YOUR OBJECTIVE — Return the data exactly, with all pictures removed.

GIVEN INFORMATION —
+ + + +
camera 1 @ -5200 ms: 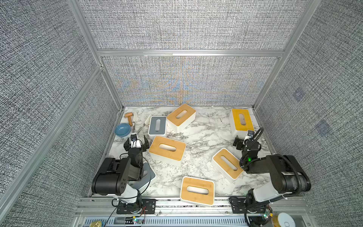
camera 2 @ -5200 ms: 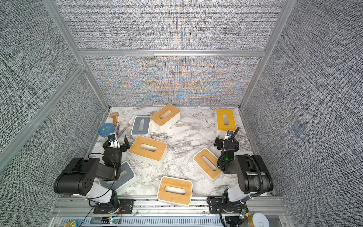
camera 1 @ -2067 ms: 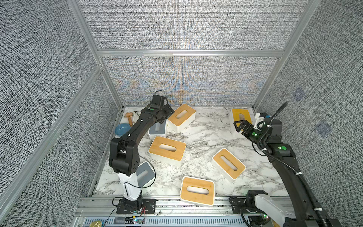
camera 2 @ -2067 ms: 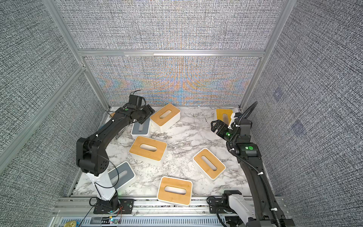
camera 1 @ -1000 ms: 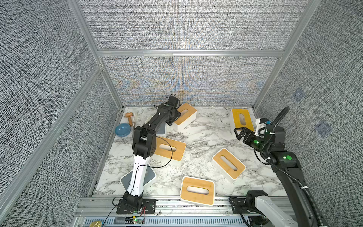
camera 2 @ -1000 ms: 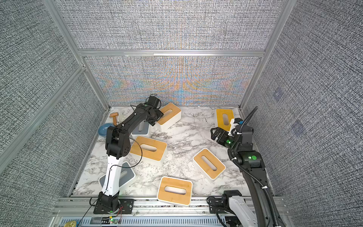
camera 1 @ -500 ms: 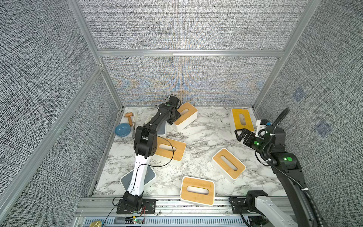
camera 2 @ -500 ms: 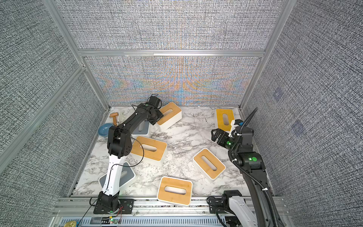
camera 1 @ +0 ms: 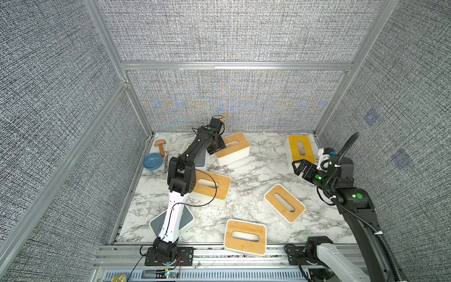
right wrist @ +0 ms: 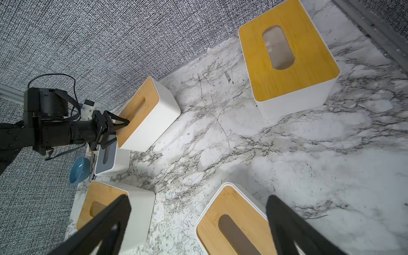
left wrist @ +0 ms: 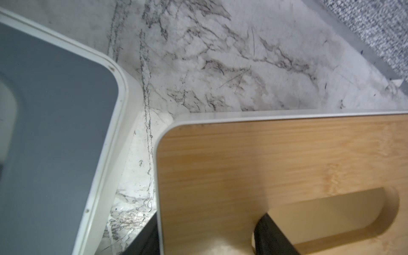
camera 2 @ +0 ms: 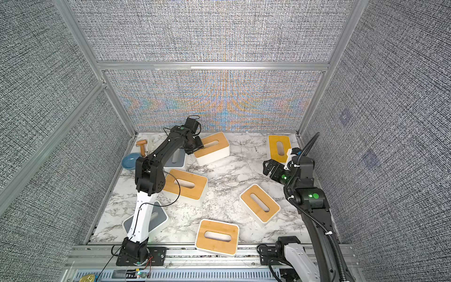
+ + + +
COMPLETED EXERCISE —
camera 1 @ -5200 ms: 
camera 2 @ -5200 ms: 
camera 1 @ -2067 ms: 
camera 2 @ -2067 ms: 
camera 1 @ -1000 ms: 
camera 2 @ -1000 ms: 
camera 1 @ -500 ms: 
camera 2 @ -500 ms: 
camera 1 @ +0 ms: 
right wrist @ +0 ms: 
left wrist @ +0 ms: 
camera 2 @ +0 ms: 

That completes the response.